Esta es la historia de personas valientes. Porque se necesita mucho coraje para tomar un bus en la madrugada, con solo una pequeña maleta de ropa y unos cuantos dólares en la bolsa, o ningún dólar, con tal de iniciar una vida nueva en un país totalmente desconocido.
Esta es la historia de Rosario, cuyo gran pecado fue ser una exitosa comerciante en El Salvador, o de Luis, que tuvo la mala suerte de presenciar un hecho de violencia en ese mismo país. O de Dennis, hondureño, gay y activista, quien lleva toda la vida luchando para que las personas no sean maltratadas por su orientación sexual.
Esta es la historia de 2401 ciudadanos de El Salvador, Guatemala y Honduras que en los últimos tres años solicitaron ser reconocidos como refugiados en Costa Rica, principalmente, para proteger su vida de la violencia de las maras.
En esos tres países, conocidos como el Triángulo Norte de Centroamérica, operan pandillas agrupadas en dos grandes bandos: la mara 18 y la mara Salvatrucha. Los delincuentes organizados dominan amplios sectores de las ciudades, se dividen los territorios, dictan “leyes y decretos” y castigan con destrucción, torturas y muerte a quienes se atreven a desafiarlos.
“Con lo primero que lo amenazan a uno es con los hijos”, cuenta Rosario, nombre ficticio. Ella misma eligió el seudónimo. “Es que soy muy devota”, explica con una sonrisa tímida.
Esta comerciante salvadoreña pagaba a los pandilleros una renta de dos dólares diarios. Es un “impuesto” obligatorio que deben cubrir todos los negocios, taxistas, autobuseros, etc. Rehusarse no tiene sentido y denunciar a la policía es perder el tiempo e incluso poner en riesgo la vida. La única vía es pagar. Lo terminan asumiendo con naturalidad, como si fuera cancelar el recibo de la luz o el agua.
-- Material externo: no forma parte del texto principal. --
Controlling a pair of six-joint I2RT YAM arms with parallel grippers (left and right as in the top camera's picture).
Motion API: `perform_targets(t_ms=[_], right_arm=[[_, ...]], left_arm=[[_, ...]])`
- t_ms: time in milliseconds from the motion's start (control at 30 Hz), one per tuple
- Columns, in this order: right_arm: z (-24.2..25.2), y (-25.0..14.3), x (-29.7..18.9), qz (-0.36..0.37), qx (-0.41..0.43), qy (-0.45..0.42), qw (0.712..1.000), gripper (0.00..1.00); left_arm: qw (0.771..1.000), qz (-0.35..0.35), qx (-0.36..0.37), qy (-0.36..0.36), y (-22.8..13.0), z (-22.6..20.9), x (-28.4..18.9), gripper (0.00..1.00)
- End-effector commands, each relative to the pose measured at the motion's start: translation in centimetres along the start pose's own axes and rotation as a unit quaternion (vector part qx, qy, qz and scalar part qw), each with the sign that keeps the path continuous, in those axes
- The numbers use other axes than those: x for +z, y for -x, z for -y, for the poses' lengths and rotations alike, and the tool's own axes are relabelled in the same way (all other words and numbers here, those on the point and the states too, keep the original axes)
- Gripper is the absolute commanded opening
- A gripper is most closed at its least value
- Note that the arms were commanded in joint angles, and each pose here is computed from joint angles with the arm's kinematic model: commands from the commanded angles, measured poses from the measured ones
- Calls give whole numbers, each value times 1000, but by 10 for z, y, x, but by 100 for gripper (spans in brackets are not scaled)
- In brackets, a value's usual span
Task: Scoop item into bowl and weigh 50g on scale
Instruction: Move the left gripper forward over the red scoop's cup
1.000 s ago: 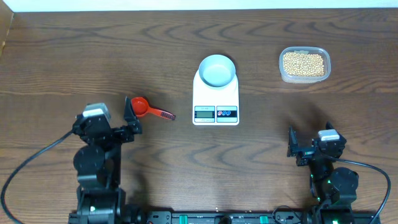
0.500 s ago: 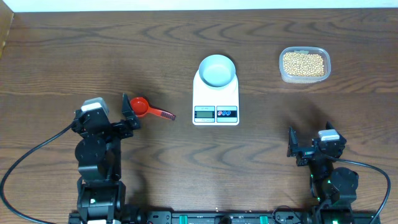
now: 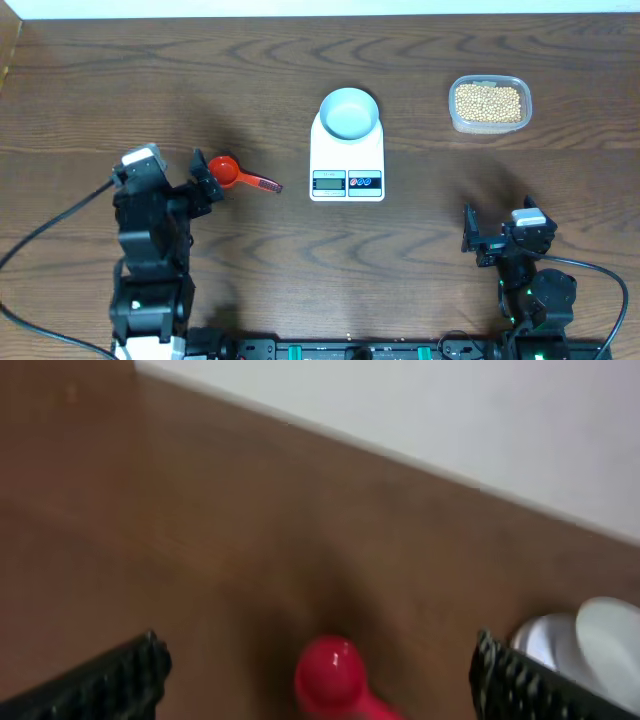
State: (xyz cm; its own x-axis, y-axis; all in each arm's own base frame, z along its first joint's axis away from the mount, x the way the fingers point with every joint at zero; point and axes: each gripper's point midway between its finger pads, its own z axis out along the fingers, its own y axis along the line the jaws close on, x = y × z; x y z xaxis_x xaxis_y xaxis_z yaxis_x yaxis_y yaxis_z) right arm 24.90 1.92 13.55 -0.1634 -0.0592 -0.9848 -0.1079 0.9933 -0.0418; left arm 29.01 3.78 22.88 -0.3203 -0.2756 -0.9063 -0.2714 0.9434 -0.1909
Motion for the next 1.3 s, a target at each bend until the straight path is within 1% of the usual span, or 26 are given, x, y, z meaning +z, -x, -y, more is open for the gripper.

También ocurre que a veces el cobrador se deja el dinero y reporta a los líderes de la mara que el “contribuyente” no pagó. En esos casos, la cuota termina saliendo doble.
Un día, a Rosario le pidieron una suma extraordinaria. Más bien, se la exigieron. Usaron el argumento cínico de que la pandilla “tenía una emergencia”, como si ella fuera un banco.
“Amenazaron con matar a mis hijos, uno por uno. A mí me iban a dejar de última”, prosigue en su relato a La Nación.
Le dijeron que iba a quedar vigilada y que iban a controlar hasta su teléfono, por si tenía la idea de acudir a las autoridades. Rosario no quiso comprobar si los tentáculos de la pandilla de verdad son tan largos, aunque el poder de estos grupos quedó fuera de duda en julio del año pasado, cuando lograron paralizar el transporte público de San Salvador durante varios días. Lo hicieron para ganar músculo de cara a negociaciones con el Gobierno.